Blast balls being used against a May Day protest in Seattle, 2015

Blast balls can be used against aggressive crowds during situations in which rioters significantly outnumber police or prison guards. In this application, they are intended to frighten away and disperse "casual" rioters, or those who have been "sucked into" the contagion of the crowd, allowing police or prison guards to separate them from, and engage with, the remaining "hardcore instigator" element.

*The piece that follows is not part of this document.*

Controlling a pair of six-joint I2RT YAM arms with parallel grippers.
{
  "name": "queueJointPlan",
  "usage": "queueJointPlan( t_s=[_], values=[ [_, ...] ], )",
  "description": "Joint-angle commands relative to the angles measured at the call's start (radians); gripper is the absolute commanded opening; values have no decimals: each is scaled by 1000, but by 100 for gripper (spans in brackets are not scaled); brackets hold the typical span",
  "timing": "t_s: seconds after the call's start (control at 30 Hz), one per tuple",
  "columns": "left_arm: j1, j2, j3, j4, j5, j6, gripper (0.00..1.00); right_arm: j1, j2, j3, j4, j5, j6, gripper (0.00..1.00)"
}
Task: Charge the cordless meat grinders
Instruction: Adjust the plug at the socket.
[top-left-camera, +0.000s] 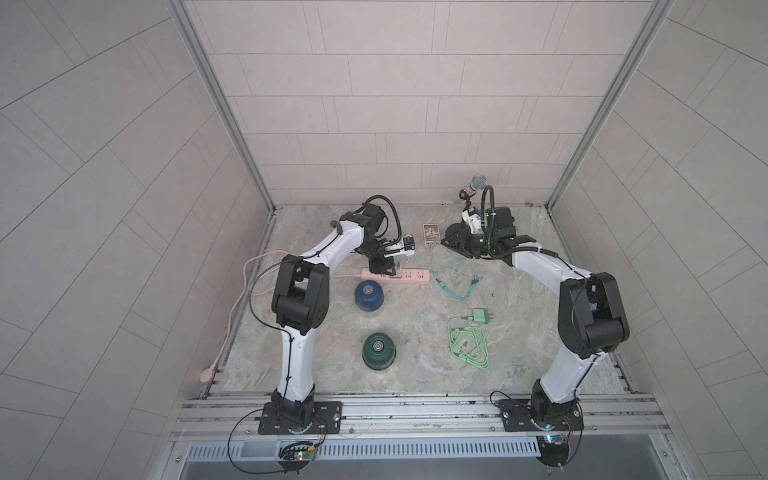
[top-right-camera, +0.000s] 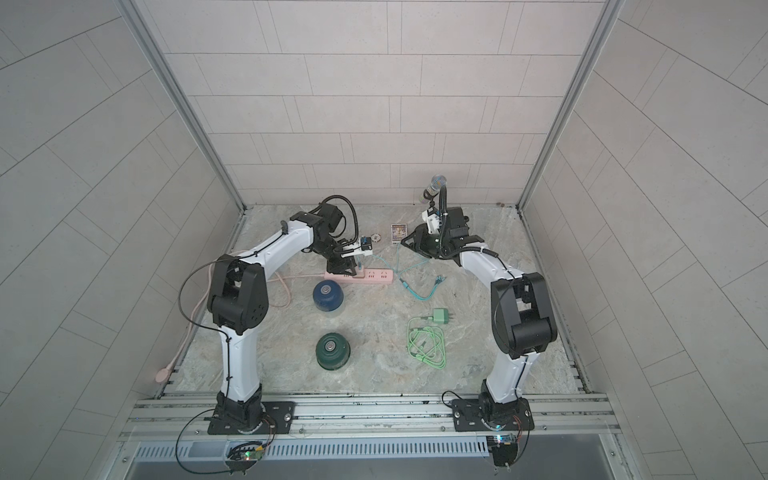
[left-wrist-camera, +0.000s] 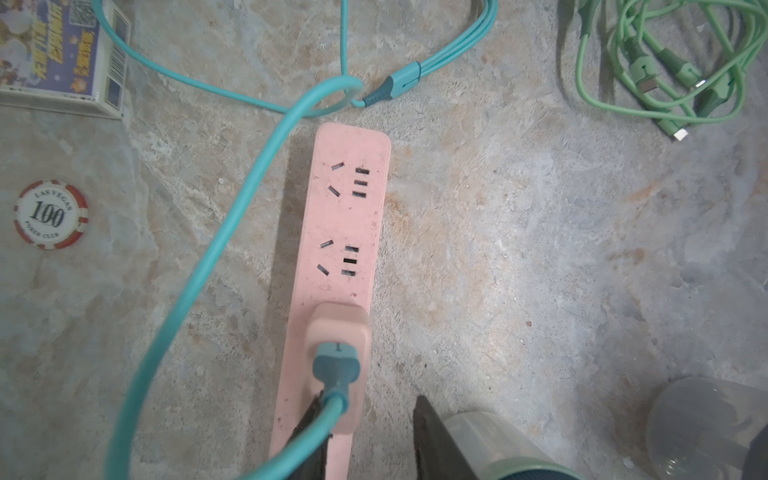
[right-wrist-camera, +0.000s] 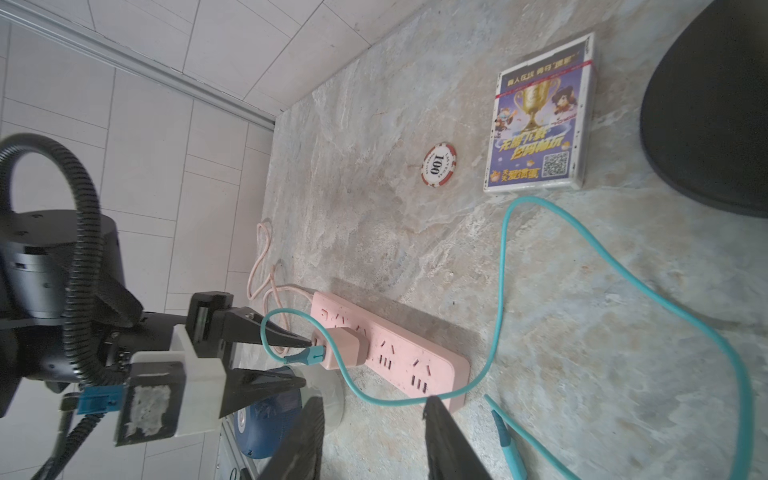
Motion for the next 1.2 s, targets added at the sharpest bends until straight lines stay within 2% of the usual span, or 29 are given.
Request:
queueJointPlan(
  t_s=[0.0,0.13,0.27,0.4,0.53,0.63,0.7,0.83,1.03,1.17],
  values=[
    [18,-82,-24,9,5,-69,37,41,-41,52,-127,74,-114,46],
    [48,-130,-69,84,14,-203,37,89,-68,71,-199,142,-176,51],
    [95,-166,-83,150,-20,-475,37,120,-97,48,-193,149,-157,53],
    [137,-166,-66,100,11,-652,36,171,-122,31,-191,159,-139,53],
    [178,-137,-52,69,125,-877,34,225,-118,46,-234,179,-154,54],
    [189,-102,-51,50,241,-981,33,251,-106,24,-205,170,-127,53],
    [182,-92,-62,59,293,-1021,32,270,-88,18,-197,163,-113,51],
    [162,-80,-84,64,318,-1054,32,318,-38,6,-154,167,-82,50],
    [121,-55,-106,67,282,-1058,33,323,68,17,-12,173,37,39],
    [118,-35,-114,80,264,-1066,32,322,140,72,15,172,75,37]
  ],
)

One typical deployment of blast balls occurred during the 2011 Vancouver Stanley Cup riot and was described by a Vancouver Police Department officer:

We started moving forward as a line but the crowd remained still. The gap narrowed to about 5 meters and some people started to move, but many would not move until they were physically contacted. This was very risky for us as we were significantly outnumbered and stretched very thin across six lanes of a major street. Once the order was given, the first blast ball landed about 2 meters in front of the crowd and got some people moving. As more dropped, the crowd turned and ran and we drove them to the end of the block. The police line held at the intersection, which allowed negotiators to use the public address system to warn the crowd and encourage them to leave. We had pushed the crowd past all the burning cars on the block and a large number of the "lesser influenced" crowd had dispersed. What remained were the hardcore instigators and a few hundred enthusiastic participants.

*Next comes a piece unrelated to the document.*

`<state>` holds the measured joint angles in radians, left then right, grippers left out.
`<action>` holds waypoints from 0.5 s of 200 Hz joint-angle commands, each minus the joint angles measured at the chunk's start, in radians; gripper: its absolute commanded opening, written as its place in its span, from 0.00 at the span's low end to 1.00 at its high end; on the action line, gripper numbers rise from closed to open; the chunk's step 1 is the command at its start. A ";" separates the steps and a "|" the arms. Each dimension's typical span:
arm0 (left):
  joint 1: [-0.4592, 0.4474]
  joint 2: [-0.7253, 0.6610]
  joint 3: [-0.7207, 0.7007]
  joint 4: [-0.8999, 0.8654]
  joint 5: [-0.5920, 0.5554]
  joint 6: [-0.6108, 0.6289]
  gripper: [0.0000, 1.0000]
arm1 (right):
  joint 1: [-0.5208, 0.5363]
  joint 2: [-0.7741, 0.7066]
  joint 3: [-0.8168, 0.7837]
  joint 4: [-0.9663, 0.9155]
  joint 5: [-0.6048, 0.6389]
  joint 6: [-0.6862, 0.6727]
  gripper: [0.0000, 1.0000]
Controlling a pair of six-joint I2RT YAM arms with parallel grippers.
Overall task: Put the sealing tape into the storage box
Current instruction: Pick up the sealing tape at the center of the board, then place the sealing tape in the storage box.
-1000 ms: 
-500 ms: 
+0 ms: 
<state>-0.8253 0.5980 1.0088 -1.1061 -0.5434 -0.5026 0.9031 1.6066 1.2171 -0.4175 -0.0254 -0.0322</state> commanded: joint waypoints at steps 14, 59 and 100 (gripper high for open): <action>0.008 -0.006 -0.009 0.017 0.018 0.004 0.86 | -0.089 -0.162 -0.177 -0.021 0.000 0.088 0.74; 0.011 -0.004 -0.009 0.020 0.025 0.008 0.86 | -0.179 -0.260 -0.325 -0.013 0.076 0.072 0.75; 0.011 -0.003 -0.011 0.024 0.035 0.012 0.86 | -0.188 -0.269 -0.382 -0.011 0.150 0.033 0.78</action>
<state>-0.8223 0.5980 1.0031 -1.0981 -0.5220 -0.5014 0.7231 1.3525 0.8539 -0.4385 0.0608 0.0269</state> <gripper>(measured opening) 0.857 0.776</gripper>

Blast balls can also be used to create "negative stimulus" by detonating in areas toward which police do not want the crowd to move, creating a herding effect.

==Manufacturers==
Blast balls are marketed by AMTEC Less-Lethal Systems, Combined Tactical Systems, and Defense Technology, among other manufacturers. Blast balls manufactured by AMTEC weigh 212 grams and contain either 14 grams of OC gas or 12 grams of CS gas.

==Safety==

The use of blast balls as a riot control measure is controversial. Opponents argue that blast balls are used indiscriminately against peaceful protestors and that they are capable of causing physical harm. Proponents and police argue blast balls, when used properly, are less harmful than traditional riot control measures such as pepper spray, tear gas, or baton strikes, which would have to be resorted to without blast balls.

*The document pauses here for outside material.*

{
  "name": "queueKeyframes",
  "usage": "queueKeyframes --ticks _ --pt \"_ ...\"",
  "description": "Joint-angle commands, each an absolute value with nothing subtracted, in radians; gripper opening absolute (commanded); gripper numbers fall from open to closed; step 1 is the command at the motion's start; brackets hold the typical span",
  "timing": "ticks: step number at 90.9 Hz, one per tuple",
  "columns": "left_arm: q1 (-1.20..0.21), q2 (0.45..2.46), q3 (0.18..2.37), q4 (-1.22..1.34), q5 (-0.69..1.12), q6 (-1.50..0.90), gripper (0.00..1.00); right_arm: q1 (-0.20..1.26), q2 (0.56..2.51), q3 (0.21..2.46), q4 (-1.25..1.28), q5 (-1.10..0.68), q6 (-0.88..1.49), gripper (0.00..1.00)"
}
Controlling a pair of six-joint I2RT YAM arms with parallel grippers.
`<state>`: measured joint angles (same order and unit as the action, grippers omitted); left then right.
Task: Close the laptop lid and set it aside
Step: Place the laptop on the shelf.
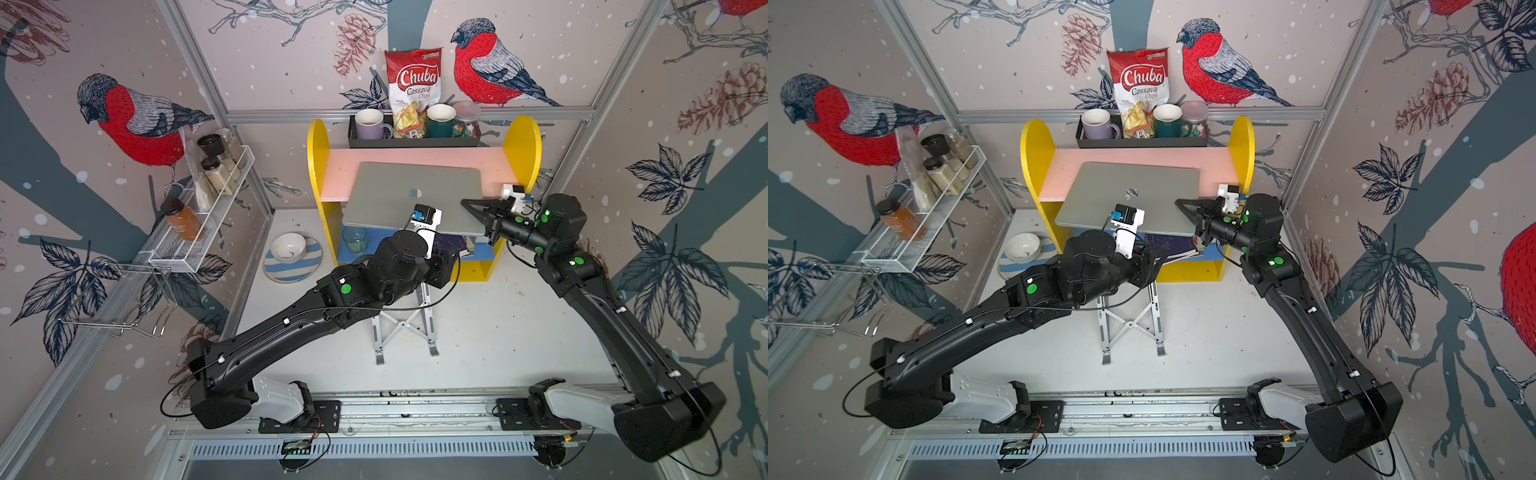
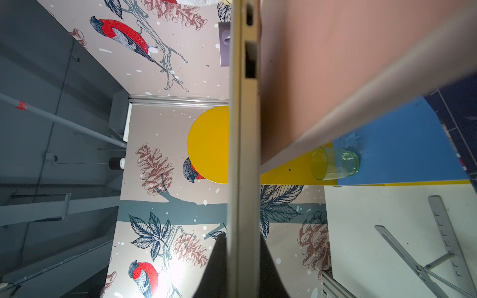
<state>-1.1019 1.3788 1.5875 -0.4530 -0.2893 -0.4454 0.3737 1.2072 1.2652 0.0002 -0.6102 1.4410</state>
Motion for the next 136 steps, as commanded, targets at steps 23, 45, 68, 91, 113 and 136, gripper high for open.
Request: queueKeyframes --ticks 23,45,68,91,113,136 --pt "-1.104 1.392 1.610 -0.373 -0.309 -0.425 0.56 0.377 1.234 1.303 -0.039 -0.574 1.344 0.00" --pt "-1.105 1.272 1.421 -0.214 -0.333 -0.577 0.79 0.364 1.240 1.307 -0.028 -0.580 1.353 0.00" --pt "-1.088 1.219 1.313 -0.032 -0.381 -0.718 0.78 0.363 1.240 1.302 -0.017 -0.583 1.362 0.00" --pt "-1.083 1.205 1.201 0.225 -0.414 -0.845 0.75 0.360 1.243 1.296 -0.001 -0.595 1.371 0.00" --pt "-1.082 1.245 1.247 0.243 -0.414 -0.831 0.70 0.359 1.248 1.293 0.011 -0.603 1.376 0.00" --pt "-1.062 1.319 1.305 0.229 -0.369 -0.852 0.60 0.358 1.249 1.287 0.019 -0.606 1.379 0.00"
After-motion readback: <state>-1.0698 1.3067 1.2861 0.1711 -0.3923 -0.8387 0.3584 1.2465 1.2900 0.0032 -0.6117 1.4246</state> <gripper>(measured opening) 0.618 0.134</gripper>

In 2015, a Seattle woman sued the Seattle Police Department (SPD), alleging shrapnel from a blast ball penetrated her leg. The SPD denied her claims, alleging that tests show that a blast ball detonated at contact range against ballistic gel fails to produce trauma or tearing. In 2020, a judge found the SPD in contempt for frequent use of blast balls while attempting to quell the George Floyd protests in Seattle, finding that they were used "when no immediate threat to the officers' safety or public property could be identified".